Reclaiming Christ the Reject, Part 3
Yes, there’s another section to this rambling piece, now over 2000 words long. But worry not, the last section is the shortest! Having addressed the problems posed by Jesus image being consumed into the state’s agenda, lets look at the way this can be lived out.
Lets move to a question likely to be posed: is a more radical approach to Christ, one that sees him rejected and shoved to the margins, necessarily going to lead to a Church disconnected from the state?
The fact is, a truly radical gospel is not cosy towards the state’s involvement and mechanisms, it does not accept the injustices perpetrated by the state as somehow separated from the state itself, either in that these are mere side-effects of the state or that these are inevitabilities of any system involving humans. Both must be confronted together.

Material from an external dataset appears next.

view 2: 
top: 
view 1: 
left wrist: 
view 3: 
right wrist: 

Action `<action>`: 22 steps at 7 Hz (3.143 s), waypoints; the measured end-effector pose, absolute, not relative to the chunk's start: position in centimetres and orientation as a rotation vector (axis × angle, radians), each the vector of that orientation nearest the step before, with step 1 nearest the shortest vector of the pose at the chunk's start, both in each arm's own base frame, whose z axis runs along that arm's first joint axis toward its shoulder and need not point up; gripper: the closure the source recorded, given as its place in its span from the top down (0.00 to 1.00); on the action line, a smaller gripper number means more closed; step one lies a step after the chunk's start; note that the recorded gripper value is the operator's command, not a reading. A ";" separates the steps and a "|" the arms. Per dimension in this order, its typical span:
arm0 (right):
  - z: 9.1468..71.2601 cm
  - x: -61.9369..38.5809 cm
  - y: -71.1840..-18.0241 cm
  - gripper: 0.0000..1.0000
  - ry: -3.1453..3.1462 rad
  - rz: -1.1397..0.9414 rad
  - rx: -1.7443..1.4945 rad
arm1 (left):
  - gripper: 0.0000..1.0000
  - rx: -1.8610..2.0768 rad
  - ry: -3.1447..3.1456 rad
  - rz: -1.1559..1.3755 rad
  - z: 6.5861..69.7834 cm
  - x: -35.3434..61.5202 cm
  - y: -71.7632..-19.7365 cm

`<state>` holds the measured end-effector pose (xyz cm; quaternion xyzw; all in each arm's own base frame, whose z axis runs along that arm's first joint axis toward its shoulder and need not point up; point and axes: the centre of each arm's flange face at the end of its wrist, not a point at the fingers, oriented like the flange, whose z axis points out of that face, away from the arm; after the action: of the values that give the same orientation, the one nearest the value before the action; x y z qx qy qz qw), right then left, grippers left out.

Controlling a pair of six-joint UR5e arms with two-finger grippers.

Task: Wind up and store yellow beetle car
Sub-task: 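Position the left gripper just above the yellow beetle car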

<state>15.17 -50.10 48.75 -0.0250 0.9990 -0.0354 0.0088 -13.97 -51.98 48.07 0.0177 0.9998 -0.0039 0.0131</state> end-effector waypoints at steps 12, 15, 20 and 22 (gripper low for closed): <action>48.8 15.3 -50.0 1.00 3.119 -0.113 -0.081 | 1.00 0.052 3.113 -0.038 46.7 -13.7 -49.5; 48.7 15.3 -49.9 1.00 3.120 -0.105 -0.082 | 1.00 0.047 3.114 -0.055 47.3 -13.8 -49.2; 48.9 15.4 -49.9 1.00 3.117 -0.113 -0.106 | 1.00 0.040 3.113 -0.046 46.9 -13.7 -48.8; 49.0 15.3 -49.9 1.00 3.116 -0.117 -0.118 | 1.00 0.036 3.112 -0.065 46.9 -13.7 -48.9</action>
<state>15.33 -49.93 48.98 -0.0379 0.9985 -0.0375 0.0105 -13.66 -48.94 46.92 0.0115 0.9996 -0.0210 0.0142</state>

But how this confrontation must be played out is something entirely different altogether. If we were talking about creating a Christian State, and here is where the State critique is so vital, we should be well advised to prepare for some kind of armed, or more specifically still, violent struggle.
Whilst it is not unthinkable that a movement towards a clearer identification of a Rejected Christ might come to blows (as it did in Latin America), we should be clear that violence is not the path. If we want to create communities, we must be prepared to shake hands with people, and to do that, we need to unclench our fists (apologies to the editors of “We Are Everywhere”). Our means to getting those communities, though prepared to resist and to develop confrontation, must reflect what we want those communities to be.
We must be prepared to stand up for what is right, even if the government decides it is wrong, for instance being prepared to serve up food in public when the government makes it illegal to do so, as a means of struggling to make the poor visible (See Claiborne, The Irresistible Revolution).
Justice requires a confrontation of the unjust, not simply a giving of charity to those adversely affected. We must be prepared to challenge property ownership at its most unjust, and to create gardens and homes where we aren’t supposed to. And we should be prepared to help the poor in direct-action advocacy, confronting intransigent authorities about the problems they face and demanding, rather than begging for, a resolution.
But these are only small examples. and ignore a great many of the possibilities. In summary, we must identify where the Rejected Christ became warped into the state-serving Christ, we must seek to replace the latter with the former, and we must open debates around states, their power and their legitimacy, and the ways in which we can confront them. A lot hangs on opening up spaces of debate within Christian circles, but for every debate, there must also be action in the streets and in our towns and cities.